Goal of the exercise: When you transcribe the listing that follows, keep every line exact and omit the pictures.

___ Data provided ___

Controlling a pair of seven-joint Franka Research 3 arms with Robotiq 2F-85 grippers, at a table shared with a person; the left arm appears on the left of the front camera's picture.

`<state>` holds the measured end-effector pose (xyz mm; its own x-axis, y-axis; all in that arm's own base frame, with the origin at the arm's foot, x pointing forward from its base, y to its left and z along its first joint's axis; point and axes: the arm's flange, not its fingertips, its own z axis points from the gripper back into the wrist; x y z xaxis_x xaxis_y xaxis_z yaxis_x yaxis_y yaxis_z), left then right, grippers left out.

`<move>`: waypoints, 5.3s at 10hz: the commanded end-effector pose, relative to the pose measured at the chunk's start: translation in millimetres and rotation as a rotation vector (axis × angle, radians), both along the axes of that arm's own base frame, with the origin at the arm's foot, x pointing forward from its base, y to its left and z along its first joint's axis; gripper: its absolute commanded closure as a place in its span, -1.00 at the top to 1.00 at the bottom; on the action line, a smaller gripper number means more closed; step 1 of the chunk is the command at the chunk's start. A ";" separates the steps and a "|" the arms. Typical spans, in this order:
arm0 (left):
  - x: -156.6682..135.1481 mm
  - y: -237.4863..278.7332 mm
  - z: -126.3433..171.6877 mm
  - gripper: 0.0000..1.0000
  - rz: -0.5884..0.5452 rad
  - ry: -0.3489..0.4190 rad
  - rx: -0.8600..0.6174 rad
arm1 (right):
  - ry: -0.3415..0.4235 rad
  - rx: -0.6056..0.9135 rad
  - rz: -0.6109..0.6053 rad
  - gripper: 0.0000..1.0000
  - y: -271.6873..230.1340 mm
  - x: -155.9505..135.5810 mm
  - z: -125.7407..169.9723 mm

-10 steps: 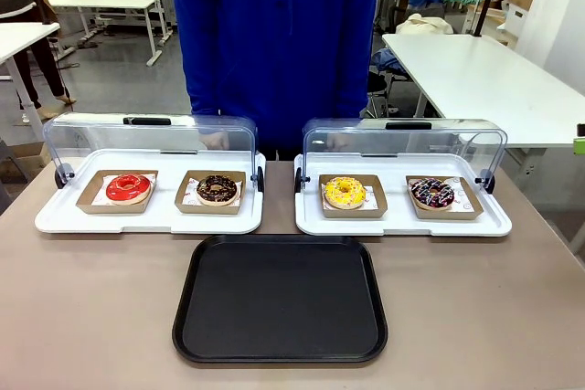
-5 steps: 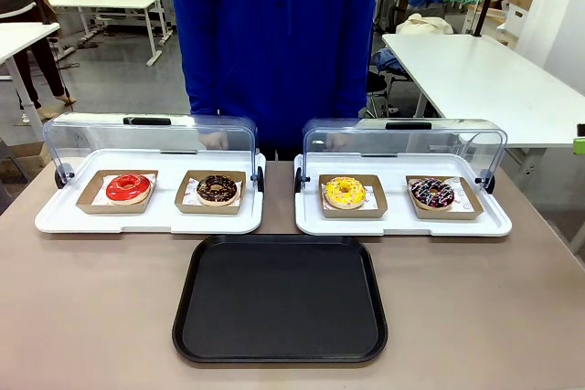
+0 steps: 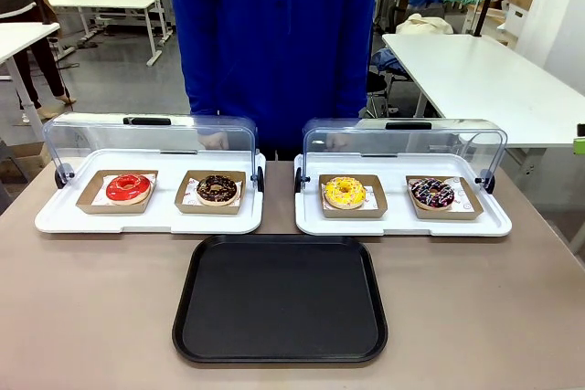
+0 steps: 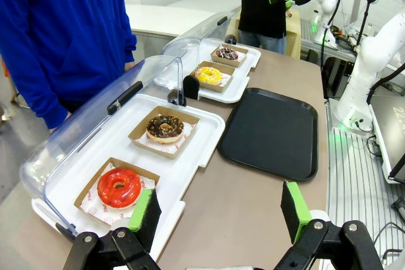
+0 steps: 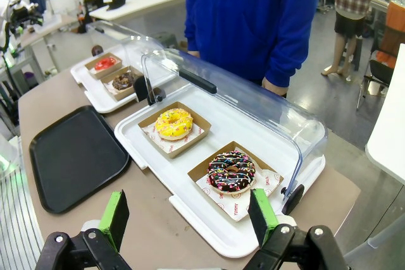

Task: Move the third donut from the left to the tray.
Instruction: Pick up the Paper togo box containing the Donut indicated by the person and place it on the Handle tray.

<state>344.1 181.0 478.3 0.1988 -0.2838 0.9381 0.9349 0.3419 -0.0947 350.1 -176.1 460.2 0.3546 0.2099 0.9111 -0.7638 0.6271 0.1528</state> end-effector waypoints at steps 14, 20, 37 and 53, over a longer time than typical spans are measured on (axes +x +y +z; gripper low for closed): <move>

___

Solution for this task:
Controlling a pair of seven-joint Franka Research 3 arms with Robotiq 2F-85 grippers, at a table shared with a person; the left arm appears on the left of the front camera's picture.

`<state>` holds the measured end-effector pose (xyz mm; its own x-axis, y-axis; all in that arm's own base frame, with the origin at the arm's foot, x pointing forward from its base, y to its left and z along its first joint's axis; point and axes: the arm's flange, not its fingertips, its own z axis points from the gripper back into the wrist; x y z xaxis_x xaxis_y xaxis_z yaxis_x yaxis_y yaxis_z), left then right, grippers left out.

`<move>`: waypoints, 5.3s at 10hz: the commanded end-effector pose, relative to the pose measured at the chunk's start: translation in millimetres and rotation as a rotation vector (axis × angle, radians), both along the axes of that arm's own base frame, with the origin at the arm's foot, x pointing forward from its base, y to its left and z along its first joint's axis; gripper: its absolute commanded closure as a place in its span, -1.00 at the top to 1.00 at the bottom; on the action line, a smaller gripper number means more closed; step 1 of the chunk is the command at the chunk's start. A ";" separates the steps and a "|" the arms. Typical spans, in this order:
arm0 (left):
  - x: -156.6682..135.1481 mm
  - y: -237.4863..278.7332 mm
  - z: -126.3433..171.6877 mm
  - gripper: 0.0000..1.0000
  - rz: -0.5884..0.5452 rad
  - ry: -0.3489..0.4190 rad
  - rx: -0.8600..0.6174 rad
arm1 (right):
  - ry: -0.3415..0.4235 rad
  - rx: -0.6056..0.9135 rad
  - rz: -0.6109..0.6053 rad
  - gripper: 0.0000..1.0000
  - y: -271.6873..230.1340 mm
  - x: -155.9505..135.5810 mm
  - z: -125.7407..169.9723 mm

-10 steps: 
-5 steps: 
+0 steps: 
+0 steps: 
+0 steps: 

Task: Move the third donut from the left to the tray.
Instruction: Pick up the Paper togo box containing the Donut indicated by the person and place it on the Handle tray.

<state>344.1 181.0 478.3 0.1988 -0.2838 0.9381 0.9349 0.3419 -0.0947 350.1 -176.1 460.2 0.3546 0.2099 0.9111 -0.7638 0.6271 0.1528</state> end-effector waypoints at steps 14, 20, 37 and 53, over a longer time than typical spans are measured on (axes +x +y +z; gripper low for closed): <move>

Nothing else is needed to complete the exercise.